Sun, Jul

How An Out-Of-Control Workers’ Comp System Was Rebuilt


CALIFORNIA WORKERS’ COMP - (In the early 2000s, California’s massive workers’ compensation system was beset by both skyrocketing premiums to employers and declining quality of benefits for workers. In 2012, a group of reformers said, “Enough, this is crazy, the workers’ comp system is driving employers from the state and not benefiting workers”. Here’s what resulted.)

This year marks the tenth anniversary of the first truly successful reforms of California’s workers’ compensation. At the time of their passage, the reforms were denounced by opponents as “anti-worker” and “a giveaway to employers”. But now, ten years later, the data are in. The new system has reduced costs borne by employers. At the same time, it has significantly increased the monetary disability benefits that workers’ comp claimants receive, the speed and quality of medical care, and the speed of case resolutions.
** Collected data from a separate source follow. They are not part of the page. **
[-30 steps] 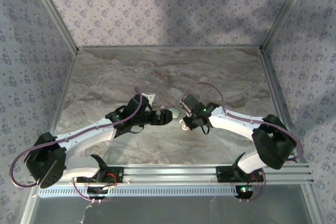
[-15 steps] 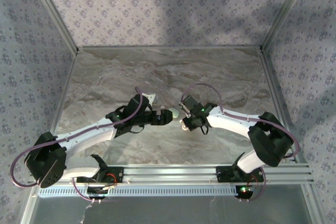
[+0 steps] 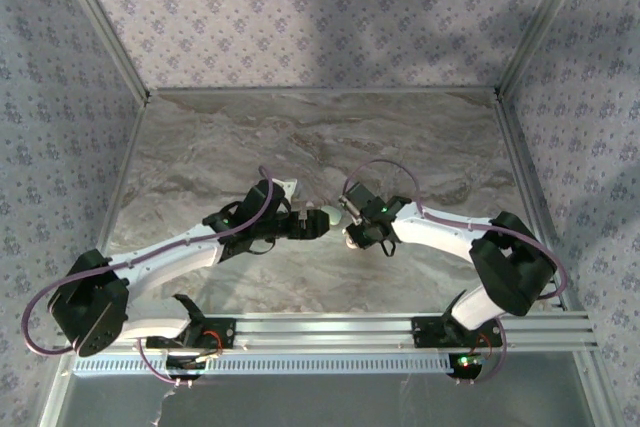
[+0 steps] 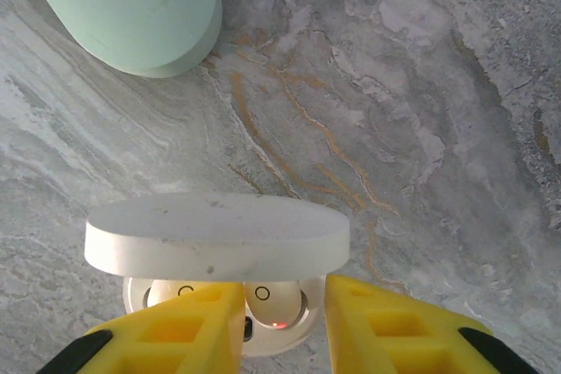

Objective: Insert the wireless bluetooth earbuds into the charging case

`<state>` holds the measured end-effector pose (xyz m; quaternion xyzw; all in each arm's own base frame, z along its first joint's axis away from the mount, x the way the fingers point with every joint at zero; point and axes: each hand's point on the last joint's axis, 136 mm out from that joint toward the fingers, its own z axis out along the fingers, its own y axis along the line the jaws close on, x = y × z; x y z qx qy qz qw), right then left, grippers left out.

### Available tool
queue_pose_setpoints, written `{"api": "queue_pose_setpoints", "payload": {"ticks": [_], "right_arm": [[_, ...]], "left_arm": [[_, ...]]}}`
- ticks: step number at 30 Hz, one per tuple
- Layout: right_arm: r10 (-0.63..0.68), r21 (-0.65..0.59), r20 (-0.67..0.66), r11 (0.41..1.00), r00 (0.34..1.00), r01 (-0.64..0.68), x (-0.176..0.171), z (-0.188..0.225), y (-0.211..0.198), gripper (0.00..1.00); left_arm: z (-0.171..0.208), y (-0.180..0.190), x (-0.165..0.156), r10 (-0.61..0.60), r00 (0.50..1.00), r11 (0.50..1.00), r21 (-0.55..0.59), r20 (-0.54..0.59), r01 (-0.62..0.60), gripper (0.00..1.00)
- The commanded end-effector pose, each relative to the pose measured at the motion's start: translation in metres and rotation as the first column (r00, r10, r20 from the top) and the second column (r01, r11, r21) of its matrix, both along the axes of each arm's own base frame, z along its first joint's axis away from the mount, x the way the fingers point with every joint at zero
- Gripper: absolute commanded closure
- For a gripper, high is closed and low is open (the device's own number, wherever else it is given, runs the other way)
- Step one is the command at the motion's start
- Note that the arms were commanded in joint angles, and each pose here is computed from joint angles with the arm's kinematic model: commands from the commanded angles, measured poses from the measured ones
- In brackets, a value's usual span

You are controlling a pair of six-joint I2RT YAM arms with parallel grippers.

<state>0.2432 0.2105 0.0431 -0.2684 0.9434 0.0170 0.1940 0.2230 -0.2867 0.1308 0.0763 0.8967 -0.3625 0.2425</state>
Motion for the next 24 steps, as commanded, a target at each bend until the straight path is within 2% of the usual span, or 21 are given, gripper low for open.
{"api": "queue_pose_setpoints", "payload": {"ticks": [1,9,16,20,24], "right_arm": [[0.013,-0.001,0.013,1.000,1.000,-0.013,0.002,0.010,0.003,0.68],[-0.008,0.053,0.038,0.999,0.999,0.006,0.001,0.030,0.003,0.66],[-0.078,0.182,0.056,0.981,0.995,0.067,0.005,0.066,-0.002,0.62],[-0.143,0.274,0.034,0.953,0.989,0.129,0.008,0.082,-0.011,0.62],[-0.213,0.378,-0.033,0.902,0.976,0.210,0.015,0.087,-0.026,0.62]], "left_arm": [[0.019,-0.010,0.004,-0.022,0.999,0.999,-0.040,0.044,0.024,0.00],[0.021,-0.010,0.005,-0.017,0.999,0.999,-0.045,0.044,0.019,0.00],[0.024,-0.008,0.006,-0.006,0.999,0.999,-0.048,0.053,0.008,0.00],[0.024,-0.002,0.006,0.017,0.998,0.999,-0.043,0.061,-0.014,0.00],[0.018,0.002,0.005,0.028,0.998,0.999,-0.031,0.054,-0.026,0.00]]}}
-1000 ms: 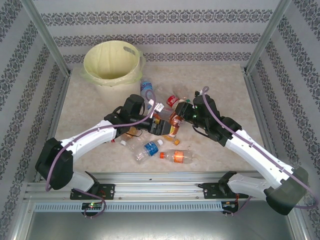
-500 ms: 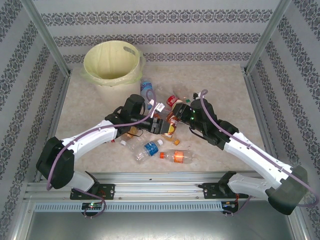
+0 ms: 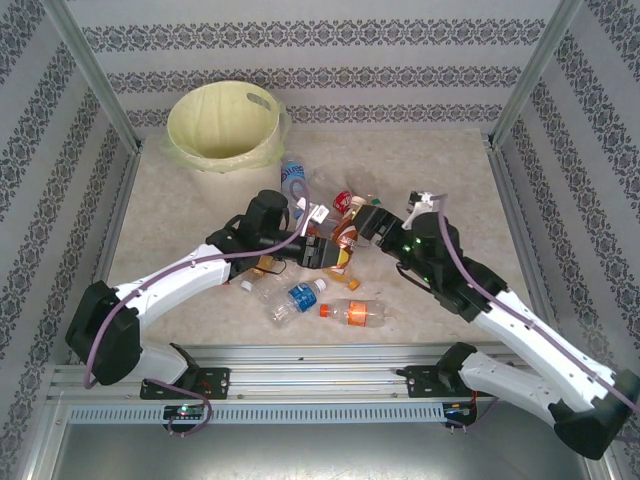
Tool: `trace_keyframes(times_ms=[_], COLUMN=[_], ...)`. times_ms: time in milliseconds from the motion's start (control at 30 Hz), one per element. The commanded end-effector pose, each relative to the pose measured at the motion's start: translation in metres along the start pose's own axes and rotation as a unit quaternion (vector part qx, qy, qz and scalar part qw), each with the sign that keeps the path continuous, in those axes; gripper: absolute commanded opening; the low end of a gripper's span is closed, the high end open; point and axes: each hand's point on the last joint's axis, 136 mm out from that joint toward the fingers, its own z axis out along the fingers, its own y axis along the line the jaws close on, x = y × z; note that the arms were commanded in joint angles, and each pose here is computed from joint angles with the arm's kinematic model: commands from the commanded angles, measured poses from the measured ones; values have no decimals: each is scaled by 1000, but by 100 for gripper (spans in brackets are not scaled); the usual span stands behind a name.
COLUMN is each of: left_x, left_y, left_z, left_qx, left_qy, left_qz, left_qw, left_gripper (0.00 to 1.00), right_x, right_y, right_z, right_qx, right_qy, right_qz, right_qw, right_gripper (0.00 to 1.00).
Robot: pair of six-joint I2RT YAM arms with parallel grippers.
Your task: Put the plastic bottles in the bin
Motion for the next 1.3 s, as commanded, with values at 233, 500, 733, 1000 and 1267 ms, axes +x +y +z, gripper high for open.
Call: trace_keyframes(times_ms=[233, 500, 733, 1000, 1267], left_x=[-47, -105, -157, -202, -230], left_y=[1, 1, 29, 70, 120], left_z=[-47, -111, -185, -233, -247], left_qx=[-119, -231, -352, -422, -473], left_qy=[-56, -112, -186, -234, -230], left_qz=[26, 68, 50, 3, -37], left_qw=[991, 964, 916, 876, 850], left_gripper=[44, 44, 43, 43, 43], right_x=[12, 13, 17, 28, 34], right_y=[29, 35, 35, 26, 14], right_z=[-39, -41, -41, -36, -40], right_qx=[-68, -71, -71, -45, -26], right_qy=[79, 94, 106, 153, 166], right_qz=[-137, -170, -172, -214, -228], right_qw=[985, 978, 977, 964, 959], right_gripper=[98, 98, 98, 98, 98])
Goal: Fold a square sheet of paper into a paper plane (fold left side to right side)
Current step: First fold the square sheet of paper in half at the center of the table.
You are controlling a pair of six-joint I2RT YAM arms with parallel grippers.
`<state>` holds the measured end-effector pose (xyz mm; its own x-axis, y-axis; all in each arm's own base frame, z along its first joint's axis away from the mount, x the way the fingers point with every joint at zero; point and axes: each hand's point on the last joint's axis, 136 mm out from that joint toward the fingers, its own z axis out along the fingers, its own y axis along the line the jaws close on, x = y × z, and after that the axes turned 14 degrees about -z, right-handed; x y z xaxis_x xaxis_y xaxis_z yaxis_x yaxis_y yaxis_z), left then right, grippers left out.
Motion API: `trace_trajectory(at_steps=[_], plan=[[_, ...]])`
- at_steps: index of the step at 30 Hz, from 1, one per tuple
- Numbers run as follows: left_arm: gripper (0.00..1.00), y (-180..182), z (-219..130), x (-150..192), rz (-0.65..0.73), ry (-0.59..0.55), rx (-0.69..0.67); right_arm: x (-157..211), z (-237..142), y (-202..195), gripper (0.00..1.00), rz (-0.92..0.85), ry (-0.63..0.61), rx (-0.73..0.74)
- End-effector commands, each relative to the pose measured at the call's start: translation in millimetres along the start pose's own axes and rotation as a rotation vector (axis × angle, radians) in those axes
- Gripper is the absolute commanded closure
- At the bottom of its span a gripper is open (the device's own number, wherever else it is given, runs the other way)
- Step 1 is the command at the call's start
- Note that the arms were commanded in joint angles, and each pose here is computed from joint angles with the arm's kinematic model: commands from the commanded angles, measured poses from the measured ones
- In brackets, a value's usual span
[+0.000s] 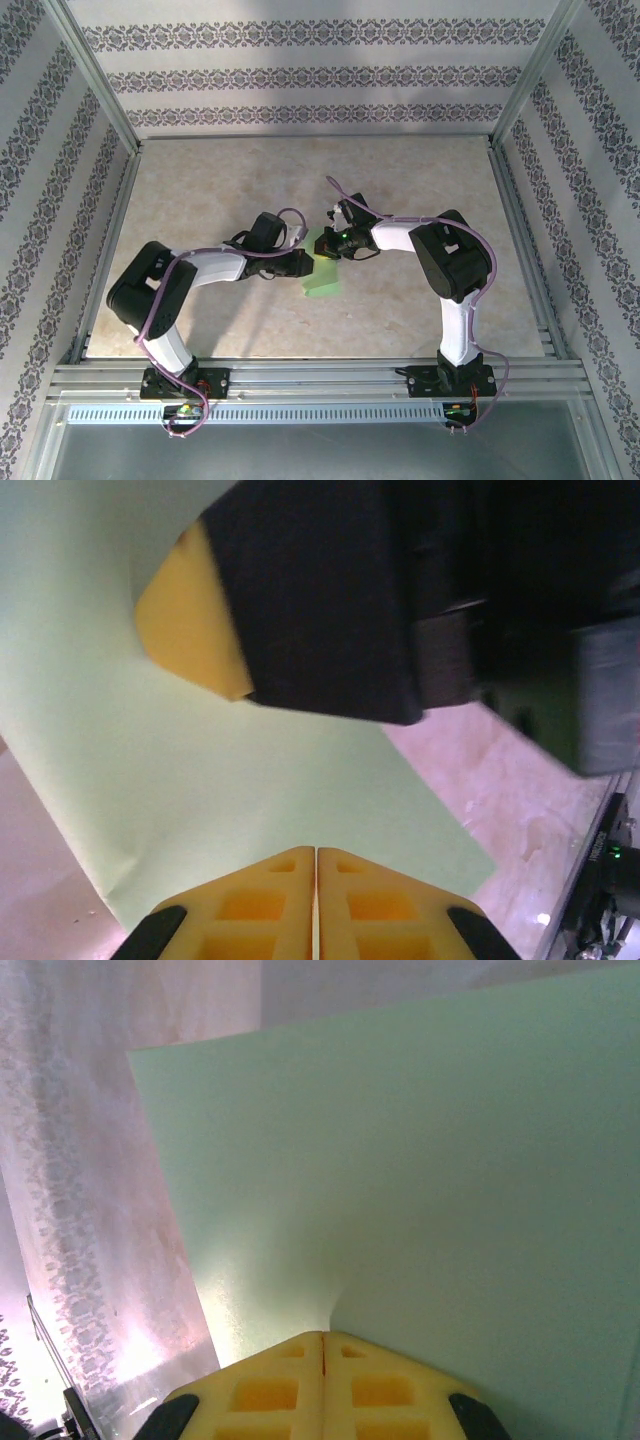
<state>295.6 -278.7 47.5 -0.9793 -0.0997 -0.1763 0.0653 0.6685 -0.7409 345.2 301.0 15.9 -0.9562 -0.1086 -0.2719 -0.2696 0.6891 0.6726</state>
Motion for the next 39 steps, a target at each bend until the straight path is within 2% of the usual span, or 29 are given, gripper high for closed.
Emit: trace_trajectory(at_steps=[1, 9, 20, 26, 34, 39], plan=[[0.89, -2, 13, 9, -0.008, 0.047, 0.025, 28, 5, -34, 1.00, 0.057, 0.073, 0.116], [0.89, 18, 17, 30, -0.016, 0.110, -0.035, 30, 7, -34, 1.00, 0.056, 0.077, 0.118], [0.89, 37, -2, 73, -0.019, 0.177, -0.096, 32, 8, -39, 1.00, 0.060, 0.083, 0.125], [0.89, 39, -10, 86, -0.018, 0.190, -0.108, 32, 8, -38, 1.00, 0.058, 0.084, 0.122], [0.89, 33, -13, 84, -0.010, 0.179, -0.095, 32, 8, -37, 1.00, 0.055, 0.084, 0.116], [0.89, 6, -28, 60, 0.015, 0.114, -0.030, 31, 8, -33, 1.00, 0.045, 0.083, 0.107]])
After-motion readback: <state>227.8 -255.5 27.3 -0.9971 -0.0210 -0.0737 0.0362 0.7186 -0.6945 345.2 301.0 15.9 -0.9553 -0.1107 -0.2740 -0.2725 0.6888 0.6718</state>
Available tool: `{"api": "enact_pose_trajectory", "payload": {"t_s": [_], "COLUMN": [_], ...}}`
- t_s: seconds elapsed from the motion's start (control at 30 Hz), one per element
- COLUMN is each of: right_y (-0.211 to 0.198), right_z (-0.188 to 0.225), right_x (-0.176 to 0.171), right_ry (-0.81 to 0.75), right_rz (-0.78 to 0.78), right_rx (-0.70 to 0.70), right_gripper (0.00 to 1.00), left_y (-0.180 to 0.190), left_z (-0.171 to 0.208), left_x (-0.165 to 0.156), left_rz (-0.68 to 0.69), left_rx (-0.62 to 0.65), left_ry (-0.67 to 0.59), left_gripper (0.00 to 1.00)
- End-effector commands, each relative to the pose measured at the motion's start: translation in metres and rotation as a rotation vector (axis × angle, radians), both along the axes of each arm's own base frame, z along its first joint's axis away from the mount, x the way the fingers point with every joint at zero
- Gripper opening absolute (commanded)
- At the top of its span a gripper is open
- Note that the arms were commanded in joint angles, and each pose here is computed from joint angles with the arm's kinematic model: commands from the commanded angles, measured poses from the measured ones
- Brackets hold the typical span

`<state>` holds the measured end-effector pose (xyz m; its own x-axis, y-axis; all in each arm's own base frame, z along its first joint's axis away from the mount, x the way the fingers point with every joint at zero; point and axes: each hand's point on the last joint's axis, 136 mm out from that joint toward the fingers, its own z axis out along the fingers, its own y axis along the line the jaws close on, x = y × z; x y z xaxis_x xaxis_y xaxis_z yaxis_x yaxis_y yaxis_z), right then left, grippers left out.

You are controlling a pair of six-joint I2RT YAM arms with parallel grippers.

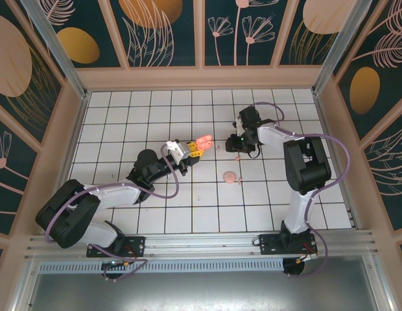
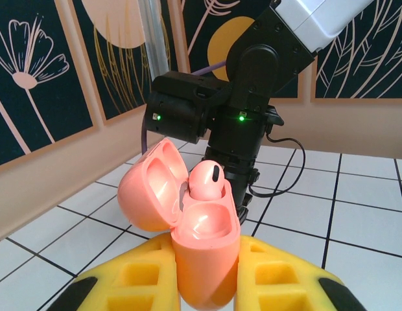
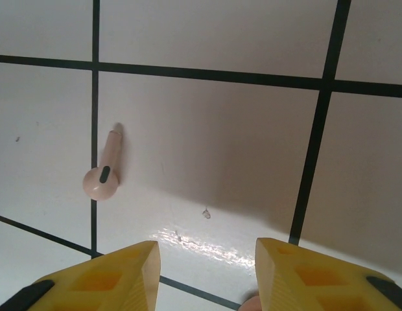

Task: Insert the wireless bluetooth earbuds into the charging case

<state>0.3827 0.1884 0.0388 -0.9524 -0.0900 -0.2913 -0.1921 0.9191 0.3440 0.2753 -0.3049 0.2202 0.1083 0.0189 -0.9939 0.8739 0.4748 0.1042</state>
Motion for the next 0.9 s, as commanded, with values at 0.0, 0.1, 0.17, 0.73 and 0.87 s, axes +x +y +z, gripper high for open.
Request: {"api": "enact_pose_trajectory", "payload": {"t_s": [0.0, 0.1, 0.17, 0.73, 0.87], "right_y": [-0.010, -0.015, -0.017, -0.025, -0.032], "right_z": [-0.008, -0.012, -0.013, 0.003, 0.018], "right_x": [-0.005, -0.012, -0.017, -0.064, -0.054], "right_ry": [0.019, 0.042, 0.054, 0.124, 0.070], "right_rz": [0.009, 0.013, 0.008, -0.025, -0.029], "right_rx": [-0.040, -0.058, -0.066, -0.074, -0.133], "right_gripper": [0.43, 0.43, 0.43, 0.40, 0.40], "left_y": [-0.006, -0.006, -0.007, -0.007, -0.007], "left_z": [0.007, 0.008, 0.008, 0.009, 0.009], "left_x": [0.003, 0.002, 0.002, 0.001, 0.001], "left_rz": [-0.007, -0.012, -0.012, -0.017, -0.020], "left_rx": [-0.004, -0.010, -0.008, -0.012, -0.014], "left_ry": [-0.029, -0.029, -0.031, -0.029, -0.030], "left_gripper": [0.11, 0.11, 0.11, 0.11, 0.11]}}
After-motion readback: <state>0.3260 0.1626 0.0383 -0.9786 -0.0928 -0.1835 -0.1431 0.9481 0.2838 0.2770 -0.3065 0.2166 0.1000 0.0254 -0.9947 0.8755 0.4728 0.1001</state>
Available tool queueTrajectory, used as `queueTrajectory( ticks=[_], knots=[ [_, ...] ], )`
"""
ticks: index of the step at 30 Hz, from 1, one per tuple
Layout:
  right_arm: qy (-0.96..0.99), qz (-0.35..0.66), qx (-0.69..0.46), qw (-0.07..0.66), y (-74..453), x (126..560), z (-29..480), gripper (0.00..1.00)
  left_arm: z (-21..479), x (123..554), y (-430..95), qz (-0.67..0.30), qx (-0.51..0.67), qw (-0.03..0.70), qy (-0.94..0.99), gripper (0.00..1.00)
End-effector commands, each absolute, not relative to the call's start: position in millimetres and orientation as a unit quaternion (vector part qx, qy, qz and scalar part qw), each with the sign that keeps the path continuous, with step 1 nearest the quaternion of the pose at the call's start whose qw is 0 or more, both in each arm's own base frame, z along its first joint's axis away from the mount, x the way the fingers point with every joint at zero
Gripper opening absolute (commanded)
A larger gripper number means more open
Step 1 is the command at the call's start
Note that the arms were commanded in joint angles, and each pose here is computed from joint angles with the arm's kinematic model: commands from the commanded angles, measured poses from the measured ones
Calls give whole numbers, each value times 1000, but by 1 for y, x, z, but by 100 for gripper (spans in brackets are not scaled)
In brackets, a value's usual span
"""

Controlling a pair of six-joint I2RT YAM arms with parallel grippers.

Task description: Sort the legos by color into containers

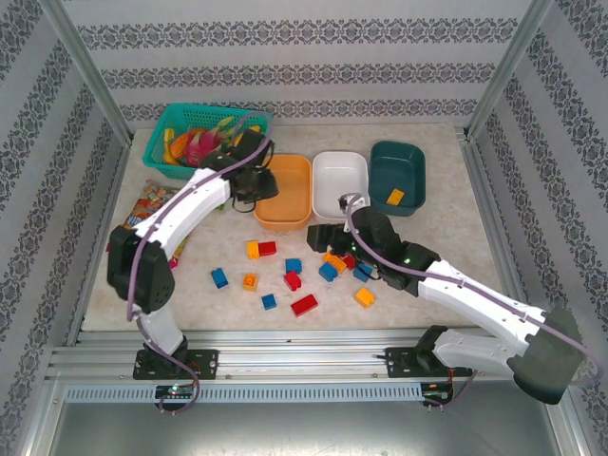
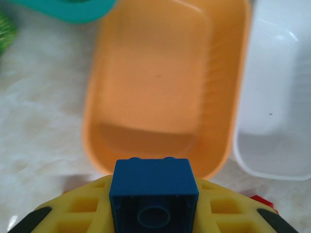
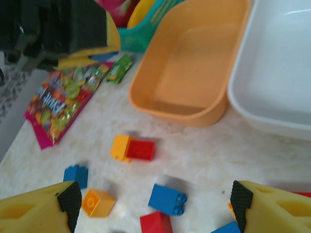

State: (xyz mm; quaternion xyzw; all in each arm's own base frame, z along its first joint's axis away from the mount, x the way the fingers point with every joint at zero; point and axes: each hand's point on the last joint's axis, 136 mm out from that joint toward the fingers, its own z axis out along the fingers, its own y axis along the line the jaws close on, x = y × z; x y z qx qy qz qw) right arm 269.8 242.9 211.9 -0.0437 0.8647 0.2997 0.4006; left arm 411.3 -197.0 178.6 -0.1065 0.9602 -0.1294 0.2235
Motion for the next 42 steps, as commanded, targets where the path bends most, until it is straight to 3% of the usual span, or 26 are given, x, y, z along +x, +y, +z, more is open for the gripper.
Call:
queueTrajectory(
  ticks=[1,8,16,22,26,34,38,42],
  knots=[
    [835,318,32,448,223,290,253,83,150,419,-202,-85,-74,191,975,28],
    [822,321,97,459,188,292,267,83,106,466,-219,-53,-51,171,983,29],
    [845,266,195,420,134,266,223,83,61,476,-222,-29,-49,135,989,36],
    [859,220,255,386,100,252,194,80,61,476,-219,-23,-50,135,989,52],
    [870,196,294,343,89,247,172,76,74,478,-220,-27,-46,143,988,63],
    [887,138,372,236,76,250,137,60,159,479,-229,-77,-42,223,971,70],
    [889,133,406,165,81,258,112,56,206,456,-234,-123,-27,268,955,72],
    [890,137,411,140,90,277,94,56,235,417,-236,-176,-10,293,940,72]
  ],
)
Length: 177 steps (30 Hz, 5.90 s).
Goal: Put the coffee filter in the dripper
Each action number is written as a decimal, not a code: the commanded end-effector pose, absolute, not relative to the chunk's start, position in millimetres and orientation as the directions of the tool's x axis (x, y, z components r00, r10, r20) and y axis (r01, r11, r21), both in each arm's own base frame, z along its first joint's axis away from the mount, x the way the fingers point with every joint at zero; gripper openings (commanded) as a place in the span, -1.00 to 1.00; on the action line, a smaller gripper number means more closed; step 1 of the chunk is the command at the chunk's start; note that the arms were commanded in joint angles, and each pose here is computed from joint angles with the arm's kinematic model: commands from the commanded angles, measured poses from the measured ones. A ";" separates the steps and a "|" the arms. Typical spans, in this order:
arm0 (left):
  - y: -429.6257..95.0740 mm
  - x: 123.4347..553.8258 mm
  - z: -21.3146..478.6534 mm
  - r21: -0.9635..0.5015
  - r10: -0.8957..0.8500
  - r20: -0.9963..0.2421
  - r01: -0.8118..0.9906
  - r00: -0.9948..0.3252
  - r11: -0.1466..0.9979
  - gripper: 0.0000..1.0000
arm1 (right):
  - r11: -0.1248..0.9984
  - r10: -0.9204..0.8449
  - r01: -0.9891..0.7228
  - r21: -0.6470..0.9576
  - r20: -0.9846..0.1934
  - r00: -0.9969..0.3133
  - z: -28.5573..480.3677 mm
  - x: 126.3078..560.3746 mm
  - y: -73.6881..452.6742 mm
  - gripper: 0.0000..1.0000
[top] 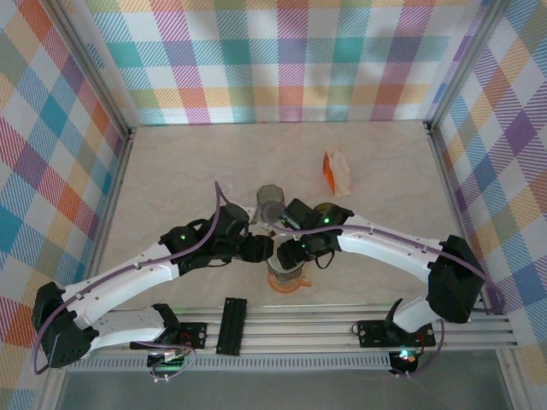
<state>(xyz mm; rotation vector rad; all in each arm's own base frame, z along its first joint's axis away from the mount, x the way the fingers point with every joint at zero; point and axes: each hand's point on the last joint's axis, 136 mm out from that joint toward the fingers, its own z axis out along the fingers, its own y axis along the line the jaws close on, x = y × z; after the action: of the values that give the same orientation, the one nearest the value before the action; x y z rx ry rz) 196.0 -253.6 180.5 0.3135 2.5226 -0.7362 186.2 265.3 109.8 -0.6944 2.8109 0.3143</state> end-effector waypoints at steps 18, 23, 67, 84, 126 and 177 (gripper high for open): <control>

The story of workers’ comp is a not unfamiliar one in this state and nationwide. For years, it was clear to all who were paying attention that the workers’ comp system was not effectively serving either workers or employers. What finally changed was that a number of appointed and elected officials, as well as representatives of labor and business, were willing to break ranks from the orthodoxies on government benefit programs. They said: “Enough, this is crazy, the workers’ comp system is driving employers from the state and not benefiting workers.”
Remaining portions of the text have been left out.